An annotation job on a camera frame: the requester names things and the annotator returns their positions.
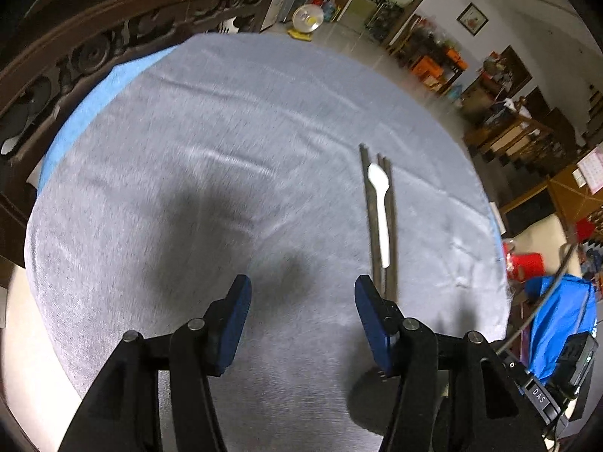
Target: spoon handle
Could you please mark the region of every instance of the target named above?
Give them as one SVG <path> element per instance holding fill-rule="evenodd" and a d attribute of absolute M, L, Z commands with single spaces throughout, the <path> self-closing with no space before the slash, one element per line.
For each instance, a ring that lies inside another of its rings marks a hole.
<path fill-rule="evenodd" d="M 385 192 L 377 196 L 377 226 L 379 227 L 379 249 L 381 250 L 381 266 L 390 266 L 390 233 L 385 215 Z"/>

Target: cable
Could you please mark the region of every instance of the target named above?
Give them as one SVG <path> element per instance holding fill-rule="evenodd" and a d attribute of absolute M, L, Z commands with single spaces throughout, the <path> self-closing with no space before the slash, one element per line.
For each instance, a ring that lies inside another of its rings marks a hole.
<path fill-rule="evenodd" d="M 532 320 L 536 317 L 536 313 L 538 313 L 538 311 L 544 305 L 544 303 L 549 299 L 549 297 L 551 297 L 551 294 L 553 294 L 553 291 L 557 288 L 557 286 L 559 285 L 559 282 L 561 282 L 563 276 L 568 271 L 569 260 L 572 257 L 572 255 L 574 254 L 577 247 L 578 247 L 578 243 L 574 243 L 569 247 L 568 252 L 566 253 L 565 257 L 563 258 L 561 266 L 557 270 L 557 272 L 556 272 L 555 276 L 553 277 L 553 280 L 551 281 L 547 290 L 545 290 L 545 292 L 538 298 L 538 300 L 536 300 L 536 307 L 534 308 L 532 314 L 530 314 L 526 318 L 526 321 L 523 322 L 523 324 L 519 327 L 519 329 L 515 333 L 513 333 L 509 338 L 507 338 L 505 340 L 505 342 L 502 344 L 502 346 L 496 351 L 496 355 L 500 355 L 505 350 L 507 350 L 511 346 L 511 344 L 515 341 L 515 339 L 519 335 L 521 335 L 522 331 L 525 330 L 528 327 L 528 325 L 532 322 Z"/>

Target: calendar
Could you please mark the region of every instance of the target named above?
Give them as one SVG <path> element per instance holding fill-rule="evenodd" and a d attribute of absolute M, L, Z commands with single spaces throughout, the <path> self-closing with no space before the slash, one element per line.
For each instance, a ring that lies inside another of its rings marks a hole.
<path fill-rule="evenodd" d="M 595 194 L 603 188 L 603 144 L 595 147 L 582 160 L 578 161 L 591 193 Z"/>

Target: chopstick
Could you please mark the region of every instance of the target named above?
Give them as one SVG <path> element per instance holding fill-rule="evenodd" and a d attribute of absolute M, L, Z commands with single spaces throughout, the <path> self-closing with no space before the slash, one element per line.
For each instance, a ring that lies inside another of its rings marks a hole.
<path fill-rule="evenodd" d="M 369 220 L 370 251 L 373 270 L 373 284 L 381 297 L 397 302 L 398 294 L 398 248 L 397 248 L 397 223 L 396 223 L 396 198 L 394 196 L 394 182 L 392 177 L 391 161 L 377 155 L 377 164 L 383 169 L 390 183 L 385 194 L 385 215 L 390 238 L 390 265 L 383 269 L 381 266 L 381 252 L 379 249 L 379 225 L 377 222 L 377 196 L 375 189 L 369 181 L 369 150 L 364 144 L 360 145 L 360 160 L 363 167 L 364 191 L 367 199 L 367 217 Z"/>

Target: ceiling
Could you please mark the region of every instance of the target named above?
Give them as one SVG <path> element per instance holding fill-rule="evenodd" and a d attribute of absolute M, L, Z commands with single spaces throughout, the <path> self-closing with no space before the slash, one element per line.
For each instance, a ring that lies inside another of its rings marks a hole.
<path fill-rule="evenodd" d="M 515 10 L 563 32 L 602 55 L 595 39 L 568 0 L 511 0 Z"/>

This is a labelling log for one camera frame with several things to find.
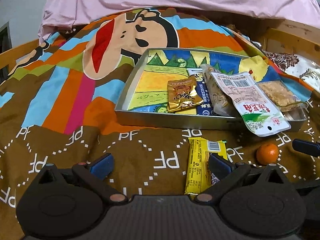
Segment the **clear plastic bag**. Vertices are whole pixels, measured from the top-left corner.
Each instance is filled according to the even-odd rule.
[[[281,112],[305,108],[300,98],[293,94],[280,80],[260,82],[258,86]]]
[[[213,76],[211,75],[211,72],[220,72],[209,64],[202,64],[200,65],[200,68],[202,68],[202,75],[207,85],[208,93],[213,106],[213,111],[221,116],[239,116],[238,111],[232,103],[232,99],[220,89]]]

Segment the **yellow snack bar wrapper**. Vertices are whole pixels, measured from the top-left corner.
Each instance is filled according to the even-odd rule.
[[[196,86],[194,75],[187,79],[168,81],[168,112],[200,105],[203,99],[197,94]]]
[[[210,153],[217,153],[228,159],[225,143],[208,141],[202,137],[189,138],[189,160],[185,194],[194,197],[211,186],[211,173],[208,168]]]

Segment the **blue gripper pad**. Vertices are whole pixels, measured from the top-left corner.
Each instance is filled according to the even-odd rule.
[[[224,160],[218,154],[210,154],[208,164],[211,173],[213,173],[219,180],[222,180],[232,172],[232,163]]]
[[[302,139],[294,139],[292,141],[292,148],[295,151],[308,154],[313,157],[320,156],[320,144],[313,143]]]
[[[110,153],[107,153],[90,163],[87,168],[89,169],[90,173],[99,179],[104,180],[105,177],[113,171],[114,164],[115,162],[113,156]]]

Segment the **cartoon face print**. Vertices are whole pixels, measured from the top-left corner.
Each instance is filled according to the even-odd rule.
[[[146,49],[177,48],[178,45],[176,30],[158,11],[142,10],[132,21],[121,14],[104,22],[88,42],[83,55],[84,73],[98,80],[117,67],[121,55],[137,63]]]

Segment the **red cartoon mouth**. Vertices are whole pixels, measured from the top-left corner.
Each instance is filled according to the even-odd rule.
[[[91,56],[93,67],[96,73],[98,73],[100,69],[103,54],[107,50],[107,47],[111,41],[114,25],[115,20],[113,19],[97,31],[96,43],[92,49]]]

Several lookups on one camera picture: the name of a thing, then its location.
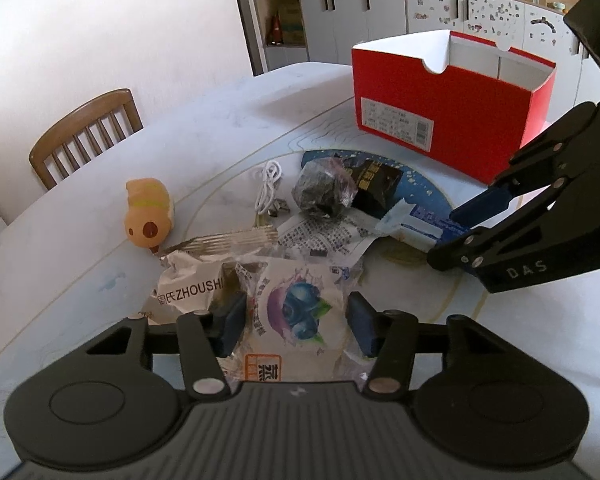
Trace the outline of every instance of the red bottle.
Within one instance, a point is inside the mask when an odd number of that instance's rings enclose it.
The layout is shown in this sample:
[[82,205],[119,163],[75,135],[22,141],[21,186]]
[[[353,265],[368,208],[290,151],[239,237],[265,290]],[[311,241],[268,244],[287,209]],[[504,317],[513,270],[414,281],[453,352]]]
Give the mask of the red bottle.
[[282,44],[282,27],[280,26],[280,18],[276,14],[271,19],[271,31],[269,33],[270,41],[272,45]]

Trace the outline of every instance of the dining table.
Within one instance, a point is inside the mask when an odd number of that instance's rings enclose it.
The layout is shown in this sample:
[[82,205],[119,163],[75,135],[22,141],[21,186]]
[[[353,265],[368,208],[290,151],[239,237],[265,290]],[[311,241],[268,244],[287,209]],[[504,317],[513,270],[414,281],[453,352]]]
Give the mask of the dining table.
[[[277,195],[296,213],[291,189],[302,154],[334,149],[384,156],[411,168],[451,207],[485,189],[421,153],[360,130],[351,67],[306,62],[231,83],[168,112],[17,217],[0,234],[0,478],[19,463],[3,422],[10,393],[137,313],[164,270],[154,254],[125,236],[128,180],[154,177],[166,186],[174,201],[174,227],[163,244],[169,246],[252,227],[269,160],[282,167]],[[525,200],[514,201],[494,221]],[[579,388],[590,413],[574,463],[600,480],[600,270],[490,294],[460,269],[437,272],[383,255],[381,238],[363,257],[359,286],[378,310],[403,310],[431,323],[464,314]],[[176,374],[172,364],[164,362],[165,375]],[[422,384],[431,366],[427,358],[416,359],[412,386]]]

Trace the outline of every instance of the plush toy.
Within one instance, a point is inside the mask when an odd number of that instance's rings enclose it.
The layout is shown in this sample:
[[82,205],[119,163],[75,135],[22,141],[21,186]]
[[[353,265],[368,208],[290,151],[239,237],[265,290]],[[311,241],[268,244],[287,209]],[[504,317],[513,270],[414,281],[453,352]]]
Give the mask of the plush toy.
[[173,202],[164,184],[155,178],[126,183],[129,210],[125,216],[126,237],[138,247],[157,253],[173,228]]

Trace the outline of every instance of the wooden chair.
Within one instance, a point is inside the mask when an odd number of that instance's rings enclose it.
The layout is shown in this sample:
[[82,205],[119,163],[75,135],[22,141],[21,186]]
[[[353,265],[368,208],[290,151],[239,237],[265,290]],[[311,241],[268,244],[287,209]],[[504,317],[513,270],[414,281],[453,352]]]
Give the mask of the wooden chair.
[[68,160],[71,166],[71,170],[77,171],[80,169],[80,164],[78,164],[76,156],[70,149],[71,143],[77,148],[82,159],[82,165],[91,160],[89,153],[78,136],[81,136],[83,133],[86,134],[88,145],[91,147],[91,155],[98,156],[102,153],[102,148],[91,131],[92,125],[96,126],[105,150],[111,148],[114,143],[102,122],[103,119],[109,118],[118,142],[122,142],[125,139],[125,133],[115,115],[115,112],[119,108],[123,109],[131,127],[129,135],[142,129],[142,122],[140,121],[136,104],[131,95],[131,90],[122,88],[107,92],[76,108],[73,112],[60,119],[38,139],[38,142],[36,142],[36,145],[29,153],[29,162],[47,189],[51,189],[56,185],[56,180],[51,175],[45,163],[49,157],[52,158],[62,178],[68,177],[69,172],[58,158],[59,153],[64,153],[66,160]]

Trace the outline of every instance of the open cardboard box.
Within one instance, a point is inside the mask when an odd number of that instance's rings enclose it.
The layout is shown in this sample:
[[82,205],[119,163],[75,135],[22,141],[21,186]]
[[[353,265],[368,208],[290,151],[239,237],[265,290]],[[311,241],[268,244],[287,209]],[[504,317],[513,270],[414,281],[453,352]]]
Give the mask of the open cardboard box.
[[490,184],[544,127],[555,63],[449,30],[353,47],[358,126]]

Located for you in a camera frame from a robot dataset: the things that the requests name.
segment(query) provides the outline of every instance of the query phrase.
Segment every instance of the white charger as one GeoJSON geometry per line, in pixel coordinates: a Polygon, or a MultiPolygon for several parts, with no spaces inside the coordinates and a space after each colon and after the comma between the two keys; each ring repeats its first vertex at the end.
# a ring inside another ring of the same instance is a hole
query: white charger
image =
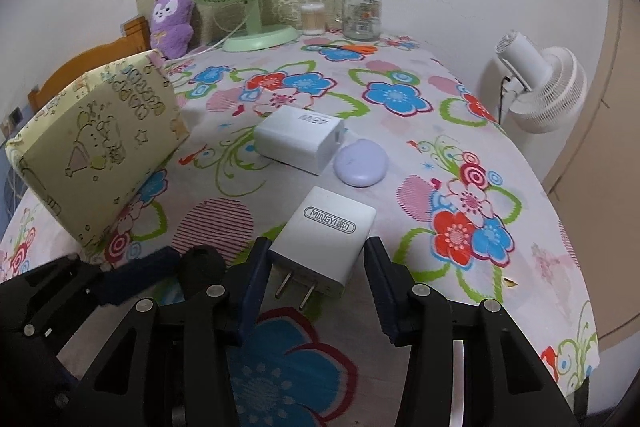
{"type": "Polygon", "coordinates": [[[344,135],[344,120],[283,105],[254,130],[258,154],[311,174],[320,174],[344,135]]]}
{"type": "Polygon", "coordinates": [[[371,206],[312,188],[270,248],[288,272],[276,297],[292,279],[309,287],[300,310],[314,291],[340,296],[375,217],[371,206]]]}

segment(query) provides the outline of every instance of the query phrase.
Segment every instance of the purple plush toy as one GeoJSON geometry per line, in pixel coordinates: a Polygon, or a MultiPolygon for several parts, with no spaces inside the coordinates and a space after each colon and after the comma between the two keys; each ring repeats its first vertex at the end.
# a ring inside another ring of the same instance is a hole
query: purple plush toy
{"type": "Polygon", "coordinates": [[[156,0],[151,22],[151,47],[167,58],[180,58],[193,37],[192,0],[156,0]]]}

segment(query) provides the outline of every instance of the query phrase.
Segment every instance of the table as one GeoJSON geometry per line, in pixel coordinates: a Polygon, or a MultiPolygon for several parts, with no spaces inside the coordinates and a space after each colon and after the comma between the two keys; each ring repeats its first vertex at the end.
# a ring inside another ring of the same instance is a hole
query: table
{"type": "MultiPolygon", "coordinates": [[[[260,52],[212,50],[164,73],[191,136],[88,261],[119,266],[167,244],[206,243],[239,263],[318,185],[375,207],[371,234],[417,282],[456,301],[502,302],[565,395],[597,366],[589,296],[558,216],[494,117],[422,44],[328,33],[260,52]],[[344,118],[345,144],[382,145],[385,179],[353,188],[331,166],[314,176],[259,156],[254,128],[284,104],[344,118]]],[[[29,191],[0,243],[0,280],[73,251],[82,255],[29,191]]],[[[273,270],[254,332],[229,351],[242,425],[393,425],[408,350],[383,335],[362,260],[340,299],[314,293],[302,314],[307,288],[293,283],[274,299],[283,277],[273,270]]],[[[151,294],[182,299],[176,280],[151,294]]]]}

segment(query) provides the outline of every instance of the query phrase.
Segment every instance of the yellow box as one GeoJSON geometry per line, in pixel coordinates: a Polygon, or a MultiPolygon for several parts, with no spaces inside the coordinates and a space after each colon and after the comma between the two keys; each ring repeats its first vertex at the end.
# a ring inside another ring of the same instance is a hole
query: yellow box
{"type": "Polygon", "coordinates": [[[149,51],[85,73],[6,144],[18,174],[88,251],[189,136],[156,64],[149,51]]]}

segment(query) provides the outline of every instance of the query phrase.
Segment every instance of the wooden headboard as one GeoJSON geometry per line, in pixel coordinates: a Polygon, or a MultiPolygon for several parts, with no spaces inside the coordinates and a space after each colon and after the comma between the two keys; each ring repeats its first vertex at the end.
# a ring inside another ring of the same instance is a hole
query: wooden headboard
{"type": "Polygon", "coordinates": [[[78,76],[119,58],[129,57],[150,49],[149,26],[144,17],[137,17],[122,25],[124,37],[85,51],[72,58],[49,77],[49,80],[29,94],[29,105],[34,114],[43,108],[78,76]]]}

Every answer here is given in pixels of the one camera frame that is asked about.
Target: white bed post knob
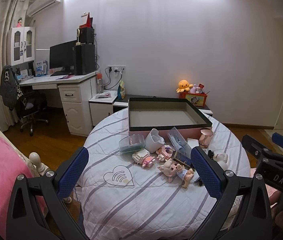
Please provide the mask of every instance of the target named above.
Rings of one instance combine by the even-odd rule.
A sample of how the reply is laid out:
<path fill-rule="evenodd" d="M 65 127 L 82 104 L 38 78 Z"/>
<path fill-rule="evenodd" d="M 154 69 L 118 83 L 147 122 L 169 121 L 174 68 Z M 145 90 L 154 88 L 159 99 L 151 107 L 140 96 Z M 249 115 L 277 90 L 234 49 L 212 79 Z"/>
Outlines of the white bed post knob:
<path fill-rule="evenodd" d="M 36 152 L 32 152 L 29 155 L 29 160 L 36 166 L 39 174 L 45 171 L 45 165 L 40 161 L 40 156 Z"/>

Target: computer tower
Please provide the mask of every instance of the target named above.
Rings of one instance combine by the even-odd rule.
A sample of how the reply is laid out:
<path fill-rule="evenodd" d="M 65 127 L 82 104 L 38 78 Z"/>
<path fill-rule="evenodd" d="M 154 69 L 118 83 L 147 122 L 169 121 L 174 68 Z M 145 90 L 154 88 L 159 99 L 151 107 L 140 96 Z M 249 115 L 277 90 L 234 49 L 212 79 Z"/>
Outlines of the computer tower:
<path fill-rule="evenodd" d="M 81 44 L 73 47 L 74 73 L 86 75 L 96 70 L 95 45 Z"/>
<path fill-rule="evenodd" d="M 79 30 L 80 30 L 80 36 L 79 36 L 80 43 L 94 44 L 95 31 L 93 28 L 84 27 L 84 28 L 80 28 Z"/>

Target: white vase
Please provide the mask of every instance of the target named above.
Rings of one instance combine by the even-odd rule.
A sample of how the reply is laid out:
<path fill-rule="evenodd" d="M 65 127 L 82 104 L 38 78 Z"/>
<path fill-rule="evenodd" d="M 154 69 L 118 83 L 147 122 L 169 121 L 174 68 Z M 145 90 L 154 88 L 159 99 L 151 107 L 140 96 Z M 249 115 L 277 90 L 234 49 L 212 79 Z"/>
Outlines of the white vase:
<path fill-rule="evenodd" d="M 150 153 L 154 153 L 160 147 L 164 146 L 165 141 L 163 137 L 159 136 L 157 129 L 152 129 L 145 139 L 145 149 Z"/>

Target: heart shape
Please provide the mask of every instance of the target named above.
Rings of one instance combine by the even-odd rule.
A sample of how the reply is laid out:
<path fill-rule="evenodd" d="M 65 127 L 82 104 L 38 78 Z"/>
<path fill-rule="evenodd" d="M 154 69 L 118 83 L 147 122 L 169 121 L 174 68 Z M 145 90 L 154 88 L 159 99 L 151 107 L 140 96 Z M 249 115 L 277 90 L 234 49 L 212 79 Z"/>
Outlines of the heart shape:
<path fill-rule="evenodd" d="M 134 186 L 130 170 L 123 165 L 116 166 L 113 171 L 104 175 L 104 180 L 114 186 Z"/>

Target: metal bolt
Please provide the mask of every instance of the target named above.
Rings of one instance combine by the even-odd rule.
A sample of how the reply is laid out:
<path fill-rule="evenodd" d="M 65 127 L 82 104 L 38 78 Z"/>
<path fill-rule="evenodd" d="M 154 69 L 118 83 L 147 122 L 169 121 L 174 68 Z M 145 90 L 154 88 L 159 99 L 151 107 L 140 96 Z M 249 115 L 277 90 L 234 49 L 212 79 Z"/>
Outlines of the metal bolt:
<path fill-rule="evenodd" d="M 19 174 L 18 176 L 17 176 L 17 179 L 18 180 L 22 180 L 24 178 L 24 175 L 23 174 Z"/>
<path fill-rule="evenodd" d="M 233 171 L 227 170 L 225 171 L 226 176 L 232 177 L 234 175 Z"/>
<path fill-rule="evenodd" d="M 257 174 L 256 174 L 256 179 L 262 179 L 262 175 L 259 174 L 259 173 L 257 173 Z"/>
<path fill-rule="evenodd" d="M 53 171 L 47 171 L 46 172 L 46 176 L 47 177 L 53 177 L 54 176 L 54 172 Z"/>

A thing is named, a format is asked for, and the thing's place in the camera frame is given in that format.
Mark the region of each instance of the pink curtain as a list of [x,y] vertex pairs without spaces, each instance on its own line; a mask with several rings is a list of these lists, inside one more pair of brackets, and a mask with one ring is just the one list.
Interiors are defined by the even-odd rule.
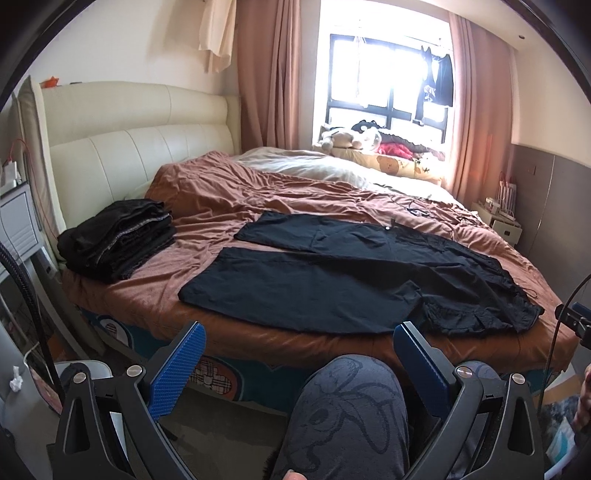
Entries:
[[494,197],[511,153],[511,47],[450,13],[454,120],[449,174],[443,186],[466,207]]
[[239,0],[242,149],[298,146],[300,0]]

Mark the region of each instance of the finger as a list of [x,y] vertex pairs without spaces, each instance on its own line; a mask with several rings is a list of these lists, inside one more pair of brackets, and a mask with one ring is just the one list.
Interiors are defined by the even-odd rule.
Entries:
[[306,477],[301,473],[287,472],[283,480],[306,480]]

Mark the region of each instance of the knee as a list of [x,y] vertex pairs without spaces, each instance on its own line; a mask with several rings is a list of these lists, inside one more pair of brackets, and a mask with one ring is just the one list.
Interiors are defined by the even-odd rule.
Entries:
[[356,379],[381,384],[395,384],[400,387],[398,378],[392,369],[381,360],[365,355],[342,355],[316,372],[316,375],[326,378],[347,379],[355,377]]

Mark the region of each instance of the folded black clothes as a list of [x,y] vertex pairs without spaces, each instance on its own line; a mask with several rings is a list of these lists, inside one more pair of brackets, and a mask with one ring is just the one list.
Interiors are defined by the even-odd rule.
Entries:
[[66,266],[105,283],[129,278],[156,253],[174,243],[176,228],[162,202],[119,200],[75,228],[57,248]]

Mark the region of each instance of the cream leather headboard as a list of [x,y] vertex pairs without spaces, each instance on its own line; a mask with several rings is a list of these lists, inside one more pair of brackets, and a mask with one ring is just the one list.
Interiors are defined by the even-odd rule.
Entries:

* * * * *

When a line in the material contains the string "left", copy that line.

• [Written answer]:
Segment the **clear plastic bag**. Vertices are whole pixels, measured from the top-left corner.
Segment the **yellow snack bar wrapper**. Vertices are whole pixels, measured from the top-left corner.
Segment the **blue gripper pad**. Vertices are whole pixels, measured from the top-left corner.
Segment the **cartoon face print**. Vertices are whole pixels, measured from the top-left corner.
Segment the **red cartoon mouth**. Vertices are whole pixels, measured from the top-left corner.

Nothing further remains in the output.